I wish I could be reticent.
Hold my thoughts in because they bear no response from you.
I wish I didn’t niggle.
Keep my words mental because you do not care for verbal.
I wish I could despise you.
More than I tell myself I do, even though we both know that’s not the truth.
The desperate need to watch you wither for the pain you cause is burning in me at an unbearable peak.
Your filth floats to my nostrils and I gag for release.
Your lies and pretense cover the facade.
The mask you wear has merged into your features, and your synced blend makes it hard to see you suffer.
Like truly suffer.
Knowing you are the web of deceit woven from the womb.
The web of destruction marked for doom.
You leave death in your path, no matter the bloom.
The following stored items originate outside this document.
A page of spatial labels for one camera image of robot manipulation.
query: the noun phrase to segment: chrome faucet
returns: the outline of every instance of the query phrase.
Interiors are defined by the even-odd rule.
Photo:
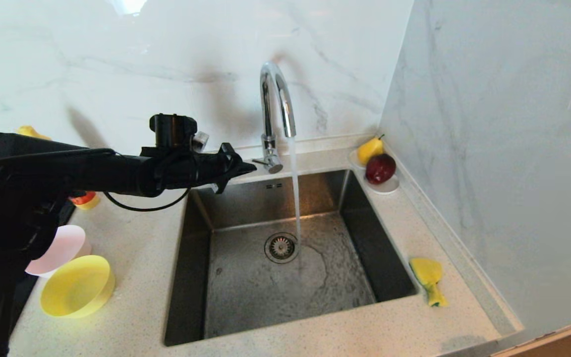
[[[285,136],[291,138],[296,135],[294,125],[294,115],[292,113],[292,99],[290,92],[287,90],[286,80],[279,67],[268,61],[261,66],[260,74],[260,90],[261,90],[261,108],[263,109],[263,126],[264,132],[261,135],[263,140],[263,160],[252,160],[255,163],[265,165],[268,172],[276,174],[283,169],[279,155],[277,154],[277,137],[272,132],[272,118],[270,114],[270,82],[277,90],[279,105],[281,107],[281,119],[284,121]]]

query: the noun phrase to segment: drain
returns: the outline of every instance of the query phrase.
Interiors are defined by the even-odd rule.
[[[274,233],[268,237],[264,246],[266,257],[277,264],[292,262],[298,253],[297,243],[290,233]]]

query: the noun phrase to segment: marble wall
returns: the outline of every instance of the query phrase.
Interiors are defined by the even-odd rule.
[[[381,131],[528,337],[571,323],[571,0],[416,0]]]
[[[0,131],[137,154],[154,113],[260,145],[261,64],[297,140],[374,133],[413,0],[0,0]]]

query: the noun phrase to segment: sink
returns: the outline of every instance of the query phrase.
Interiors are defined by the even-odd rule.
[[[188,195],[165,345],[267,327],[415,294],[351,170]]]

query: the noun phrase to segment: running water
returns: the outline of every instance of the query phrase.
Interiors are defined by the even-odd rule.
[[[292,166],[292,186],[294,187],[294,212],[296,213],[296,239],[302,244],[301,208],[299,208],[299,175],[296,172],[296,141],[294,136],[288,138],[290,146],[290,166]]]
You are not worth the time because the picture you show to the ones you please will only fade because you are a mere memory.
Your filter is undeniably so,
the precedented magnitude of a life that seeks to be fulfilled but never will.
The loathsomeness of your existence has always been a deceiver and betrayer, the only person who cannot see it is you.
The fleshy part of my heart has grown hard with disgust from your perpetuated failure that refuses to end.
Stop!
Just stop while you are at it because your default is never going to admit that you fucked up,
that you did me wrong; that you are the epitome of a heart over-trampled; that your mere existence should be received with despision.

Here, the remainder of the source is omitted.